Until a fifth commissioner is appointed, Democratic Commissioners Cheryl LaFleur and Richard Glick will have increased leverage. The two have dissented repeatedly on gas pipeline certificate orders, calling on the commission to consider the projects’ impacts on greenhouse gas emissions. (See Dem Dissents Show FERC Divide on Carbon.)
“This arrangement appears most likely to complicate — but not necessarily halt — the FERC’s approvals of natural gas pipelines and potentially other issues,” ClearView Energy Partners wrote in a note to clients Thursday night. “If Powelson’s seat remains vacant for an extended period of time, the absence of a third Republican vote could delay potential changes to the commission’s 1999 Certificate Policy Statement, which governs natural gas pipeline approvals pursuant to Section 7 of the Natural Gas Act. It is possible that further action on the commission’s ongoing resiliency docket could be delayed if the commission hits a 2-2 impasse.”
The New England Power Generators Association, which represents competitive generators, called Powelson’s departure “a major loss for FERC and all who participate in the dynamic energy markets. Commissioner Powelson has been a true leader on competitive electricity issues for years.”
But environmentalists and anti-fracking activists expressed no regrets over his departure.
“As a FERC commissioner, Robert Powelson was part of the FERC rubber stamp for pipelines,” said Maya van Rossum, leader of the Delaware Riverkeeper Network. “Powelson was not only a stalwart supporter of pipelines, but he was an outspoken critic of any members of the public who opposed pipelines, likening them to jihadists.”
“Powelson’s abrupt resignation doesn’t change the fact that FERC itself needs a massive change,” Mary Anne Hitt, senior director of the Sierra Club’s Beyond Coal campaign, said in a statement. “The next commissioner must be a strong advocate for considering climate change in FERC’s decision-making process, curtailing the dangerous overbuilding of fracked gas pipelines, and stand firmly against reckless coal and nuclear plant bailouts the Trump administration and grid operators are proposing.”

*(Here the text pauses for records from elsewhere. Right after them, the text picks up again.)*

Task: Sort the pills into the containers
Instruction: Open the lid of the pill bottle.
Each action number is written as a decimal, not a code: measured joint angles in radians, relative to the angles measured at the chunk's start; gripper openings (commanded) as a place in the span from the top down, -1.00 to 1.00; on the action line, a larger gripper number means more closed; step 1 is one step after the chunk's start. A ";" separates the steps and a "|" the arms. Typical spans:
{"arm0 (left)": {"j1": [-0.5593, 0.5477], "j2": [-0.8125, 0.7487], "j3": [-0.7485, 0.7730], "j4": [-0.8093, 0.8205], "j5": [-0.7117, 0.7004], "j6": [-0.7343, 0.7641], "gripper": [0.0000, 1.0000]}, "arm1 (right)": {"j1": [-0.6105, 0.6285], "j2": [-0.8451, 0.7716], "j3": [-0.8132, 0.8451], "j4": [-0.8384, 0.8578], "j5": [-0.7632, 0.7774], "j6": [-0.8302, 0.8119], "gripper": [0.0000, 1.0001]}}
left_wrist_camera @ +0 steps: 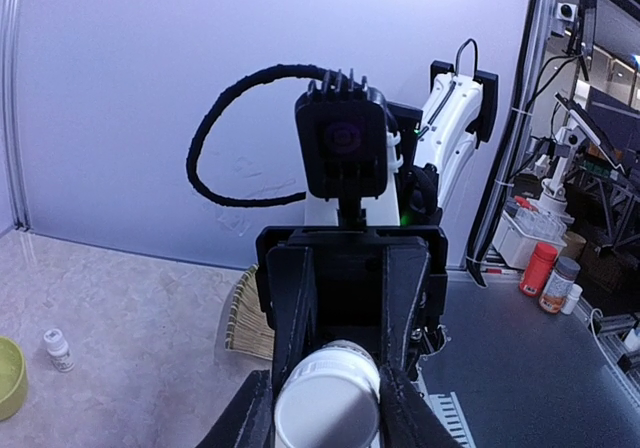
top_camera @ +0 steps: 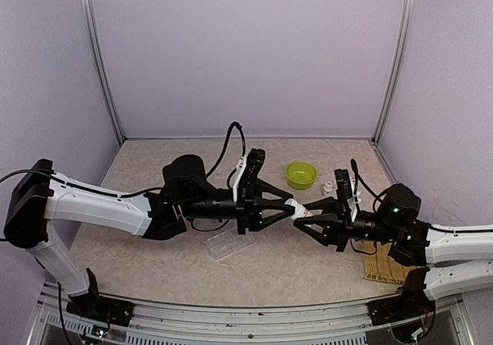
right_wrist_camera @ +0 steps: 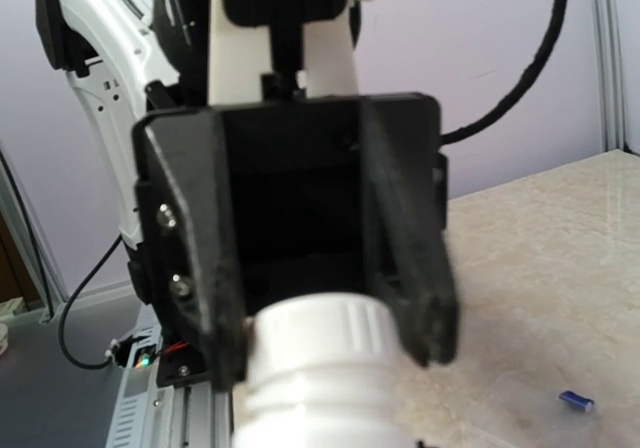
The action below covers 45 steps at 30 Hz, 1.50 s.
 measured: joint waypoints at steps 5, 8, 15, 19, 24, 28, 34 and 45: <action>0.000 0.001 0.000 0.000 0.005 -0.003 0.52 | 0.000 -0.002 0.000 0.000 0.005 0.000 1.00; 0.000 0.002 0.000 0.001 0.004 -0.006 0.52 | 0.000 -0.006 0.000 -0.006 0.007 -0.001 1.00; 0.001 0.005 0.022 -0.027 -0.002 -0.030 0.55 | 0.000 -0.020 0.000 -0.023 0.023 -0.011 1.00; 0.002 0.019 0.047 -0.043 -0.002 -0.057 0.55 | 0.000 -0.042 0.000 -0.046 0.037 -0.028 1.00; 0.003 0.024 0.067 -0.066 -0.004 -0.087 0.54 | -0.004 -0.053 0.008 -0.067 0.053 -0.050 1.00; 0.005 0.024 0.092 -0.114 -0.019 -0.124 0.55 | -0.005 -0.054 0.008 -0.069 0.075 -0.062 1.00; 0.005 0.024 0.145 -0.224 -0.068 -0.202 0.54 | -0.007 -0.065 0.008 -0.089 0.119 -0.093 1.00; -0.010 0.041 0.292 -0.488 -0.164 -0.322 0.54 | -0.011 -0.120 0.018 -0.182 0.208 -0.189 1.00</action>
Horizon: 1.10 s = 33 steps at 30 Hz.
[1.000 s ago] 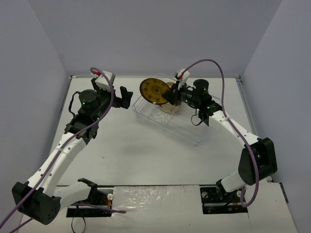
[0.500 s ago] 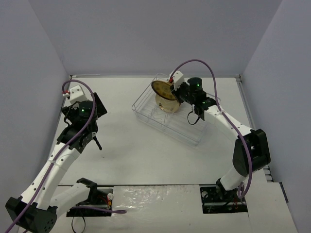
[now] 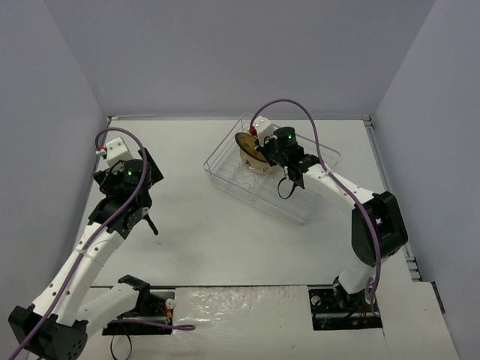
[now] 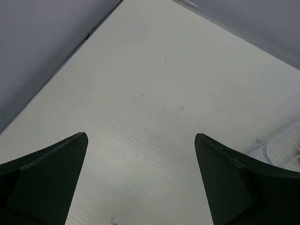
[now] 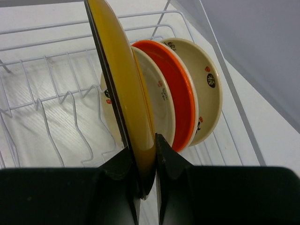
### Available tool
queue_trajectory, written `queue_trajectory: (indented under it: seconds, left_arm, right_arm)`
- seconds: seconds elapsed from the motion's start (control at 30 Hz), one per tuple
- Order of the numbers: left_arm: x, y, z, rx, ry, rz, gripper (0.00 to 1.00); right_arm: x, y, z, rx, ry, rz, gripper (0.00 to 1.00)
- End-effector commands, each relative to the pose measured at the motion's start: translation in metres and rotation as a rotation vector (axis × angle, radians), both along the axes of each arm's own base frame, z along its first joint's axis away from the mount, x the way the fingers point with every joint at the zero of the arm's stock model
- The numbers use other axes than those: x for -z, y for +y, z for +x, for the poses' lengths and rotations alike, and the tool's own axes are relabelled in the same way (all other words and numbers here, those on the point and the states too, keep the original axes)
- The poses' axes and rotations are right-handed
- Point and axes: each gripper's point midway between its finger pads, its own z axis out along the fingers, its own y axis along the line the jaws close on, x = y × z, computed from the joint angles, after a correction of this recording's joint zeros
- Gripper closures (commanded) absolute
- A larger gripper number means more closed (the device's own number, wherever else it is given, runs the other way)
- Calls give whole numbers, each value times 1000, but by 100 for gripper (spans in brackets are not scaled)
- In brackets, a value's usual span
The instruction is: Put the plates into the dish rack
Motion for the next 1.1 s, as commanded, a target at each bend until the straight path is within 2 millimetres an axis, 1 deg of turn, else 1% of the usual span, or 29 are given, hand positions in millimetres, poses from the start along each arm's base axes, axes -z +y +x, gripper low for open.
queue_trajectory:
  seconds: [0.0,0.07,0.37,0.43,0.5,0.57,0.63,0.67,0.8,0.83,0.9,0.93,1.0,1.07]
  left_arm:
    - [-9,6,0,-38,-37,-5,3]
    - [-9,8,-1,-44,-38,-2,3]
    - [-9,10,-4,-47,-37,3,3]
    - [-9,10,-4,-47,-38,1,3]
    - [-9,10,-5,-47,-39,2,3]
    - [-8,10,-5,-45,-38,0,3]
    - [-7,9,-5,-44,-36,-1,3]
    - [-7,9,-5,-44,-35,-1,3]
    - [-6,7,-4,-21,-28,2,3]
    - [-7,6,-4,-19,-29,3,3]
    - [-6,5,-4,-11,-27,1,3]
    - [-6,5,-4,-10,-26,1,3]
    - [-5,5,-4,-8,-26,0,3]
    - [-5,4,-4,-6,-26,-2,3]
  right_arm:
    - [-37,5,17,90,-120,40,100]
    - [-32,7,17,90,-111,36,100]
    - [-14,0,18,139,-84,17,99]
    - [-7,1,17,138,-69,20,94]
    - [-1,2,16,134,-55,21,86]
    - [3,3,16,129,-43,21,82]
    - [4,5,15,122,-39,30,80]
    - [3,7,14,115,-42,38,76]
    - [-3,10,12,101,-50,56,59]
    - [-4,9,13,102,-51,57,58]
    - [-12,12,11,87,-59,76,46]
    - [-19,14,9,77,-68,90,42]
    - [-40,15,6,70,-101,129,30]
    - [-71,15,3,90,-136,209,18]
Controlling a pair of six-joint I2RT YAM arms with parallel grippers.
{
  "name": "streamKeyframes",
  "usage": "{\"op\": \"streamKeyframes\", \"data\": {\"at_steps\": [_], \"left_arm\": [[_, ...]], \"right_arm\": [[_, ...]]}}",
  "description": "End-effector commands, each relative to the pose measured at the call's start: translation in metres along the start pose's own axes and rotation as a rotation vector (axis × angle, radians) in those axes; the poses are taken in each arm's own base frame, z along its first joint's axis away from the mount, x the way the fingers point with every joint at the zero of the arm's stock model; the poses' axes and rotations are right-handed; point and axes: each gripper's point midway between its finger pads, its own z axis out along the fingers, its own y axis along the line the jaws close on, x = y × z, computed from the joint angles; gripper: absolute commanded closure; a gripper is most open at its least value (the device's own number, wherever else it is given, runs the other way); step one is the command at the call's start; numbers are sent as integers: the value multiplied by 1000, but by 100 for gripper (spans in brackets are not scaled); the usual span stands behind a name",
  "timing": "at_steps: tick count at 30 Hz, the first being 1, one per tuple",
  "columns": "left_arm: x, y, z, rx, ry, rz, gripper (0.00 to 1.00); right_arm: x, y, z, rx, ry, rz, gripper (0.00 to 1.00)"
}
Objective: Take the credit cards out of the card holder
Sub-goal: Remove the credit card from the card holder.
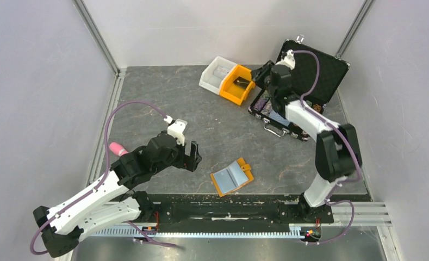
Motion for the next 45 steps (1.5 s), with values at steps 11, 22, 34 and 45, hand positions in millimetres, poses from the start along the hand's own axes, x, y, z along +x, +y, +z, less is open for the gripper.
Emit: {"op": "streamKeyframes", "data": {"at_steps": [11,22,34,45], "left_arm": [[7,11,-11,-24,-43,-74,0],[-7,24,-32,-46,-164,-109,0],[-9,26,-38,-40,-198,-130,0],[-9,25,-40,-25,-214,-143,0]], "right_arm": [[157,-9,-202,-238,466,-305,62],[251,-1,-307,-358,667,-467,52],[301,-14,-323,-253,727,-820,37],[325,-29,-329,-219,773,-891,35]]}}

In his new post, Powelson will be running a trade group representing private water utilities serving almost 73 million people, almost one quarter of the nation. While with the Pennsylvania PUC, he chaired the National Association of Regulatory Utility Commissioners’ Water Committee for three years.
“Rob brings to the association tremendous experience at both the state and federal level,” Aqua America CEO Christopher Franklin, president of the NAWC Board of Directors, said in a statement. “He is taking the helm of the NAWC at an important time in the water industry. His unique skills and relationships will help to highlight the capabilities of NAWC member companies in solving some of the challenges facing many mid- and small-sized municipal water and wastewater utilities. Rob also has firsthand experience in working with utilities and regulators to encourage the investment in infrastructure that is critical in keeping our nation’s viable.”